Le document « interne » intitulé « Ministère des Affaires étrangères-Etat-major général de la Défense » était stratégique pour la société SpaceX d’Elon Musk. Andrea Stroppa, plénipotentiaire italien du magnat sud-africain, le reconnaît également lorsque l’astucieux ancien capitaine de frégate Angelo Antonio Masala le lui envoie. «C’est important que ça ne circule pas, parce que c’est un document du Ministère», il y a «leurs doutes et les questions qu’ils veulent poser», «donc je vous envoie un document vraiment confidentiel, interne, je vous le demande pour le nettoyer», car ne le rendez pas identifiable. «C’est seulement pour nous (SpaceX, ndlr)», rassure Stroppa, qui ajoute «je suis content, bref qu’on soit un peu en avance».
Voici l’interception du 29 août qui, selon les procureurs de Rome, accuse Masala, qui a gravi les échelons avec sa nomination au VIe Département de l’État-Major de la Défense et a été accablé par l’un des volets de l’enquête Sogei.
Ce qui est en jeu, ce sont les intérêts économiques de Musk en Italie. C’est précisément ce dont parlaient la Défense et la Farnesina, avant que le militaire zélé ne devienne la prétendue « taupe » de Stroppa à l’état-major et ne divulgue une information qui pour les procureurs est de nature « confidentielle » : l’éventuelle mise en œuvre de Starlink – le SpaceX offrir un accès Internet haut débit – à des fins militaires et diplomatiques, telles que son utilisation sur les théâtres de guerre et pour les ambassades ; mais aussi des civils, dans le but, en l’occurrence, d’atteindre l’objectif du Pnrr d’étendre la connexion aux zones les plus reculées du pays, compensant les retards accumulés du fait du renforcement de la fibre.
L’objectif : « Être rapide »
L’objectif de Masala et Stroppa était d’être « rapide ». Le Gdf résume une interception du 5 juin dans laquelle les deux parlent d' »un accord » sur Starlink qui serait conclu « d’ici un an pour l’ensemble du pays ». Inversement, «s’ils partent longtemps, ils essaieront de réaliser des activations pour des clients individuels, comme la «Marina» par exemple».
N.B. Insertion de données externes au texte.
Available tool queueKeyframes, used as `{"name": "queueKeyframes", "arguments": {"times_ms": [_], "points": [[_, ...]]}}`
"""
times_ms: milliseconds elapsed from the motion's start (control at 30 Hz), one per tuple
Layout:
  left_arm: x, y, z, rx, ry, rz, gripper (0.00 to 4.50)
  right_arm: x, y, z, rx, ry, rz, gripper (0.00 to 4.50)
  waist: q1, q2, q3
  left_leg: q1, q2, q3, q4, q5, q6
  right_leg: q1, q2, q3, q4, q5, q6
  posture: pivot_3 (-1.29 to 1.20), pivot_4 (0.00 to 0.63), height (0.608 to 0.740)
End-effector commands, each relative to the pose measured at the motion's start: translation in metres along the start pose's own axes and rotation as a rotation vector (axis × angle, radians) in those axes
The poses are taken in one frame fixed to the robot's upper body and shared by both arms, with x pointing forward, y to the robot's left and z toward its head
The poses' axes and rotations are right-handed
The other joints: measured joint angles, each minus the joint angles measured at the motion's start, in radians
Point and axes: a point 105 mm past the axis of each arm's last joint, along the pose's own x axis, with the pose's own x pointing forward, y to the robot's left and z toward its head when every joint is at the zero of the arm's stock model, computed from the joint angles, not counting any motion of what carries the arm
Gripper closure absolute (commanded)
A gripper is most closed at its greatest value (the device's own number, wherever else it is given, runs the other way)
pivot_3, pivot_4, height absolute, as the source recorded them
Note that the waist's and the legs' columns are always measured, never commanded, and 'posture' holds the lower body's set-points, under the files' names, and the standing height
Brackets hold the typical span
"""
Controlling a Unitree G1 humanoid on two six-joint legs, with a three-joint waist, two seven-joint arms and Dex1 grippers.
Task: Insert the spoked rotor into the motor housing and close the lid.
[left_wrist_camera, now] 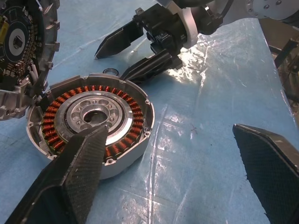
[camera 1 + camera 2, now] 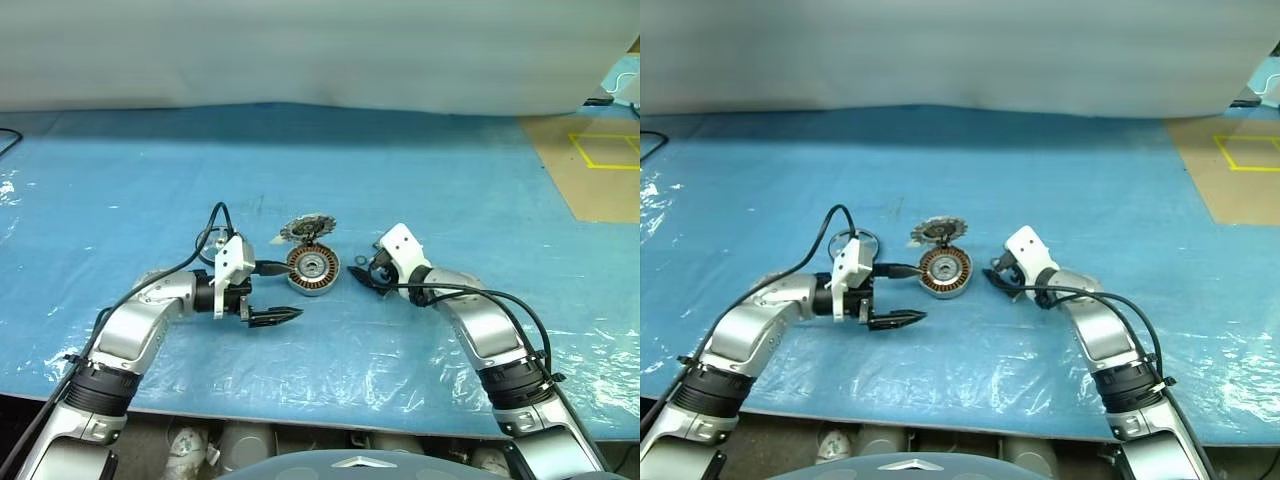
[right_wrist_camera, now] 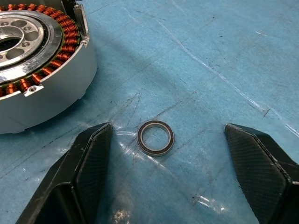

Mais pour mener à bien ce plan, estiment les enquêteurs, il fallait bouger les bons pions. Le militaire joue son jeu : « faire reconnaître au VIe Département de l’État-Major un rôle dans le projet Starlink, « afin qu’il puisse lui-même intervenir dans sa mise en œuvre, principalement à travers les interactions opaques établies avec Andrea Stroppa ». Un intérêt si pressant de la part de l’ancien capitaine de frégate qu’il a attiré l’attention du général Giovanni Gagliano lui-même, chef du VI Département: «Aujourd’hui – dit Masala à l’entrepreneur Cristiano Rufini, récemment démissionnaire du groupe Olidata – Gagliano m’a demandé de vouloir parler parce qu’il a dit « Je ne voudrais pas que vous ayez des intérêts personnels, parce que vous plaidez très fortement la cause Starlink et donc je trouve cela très étrange ».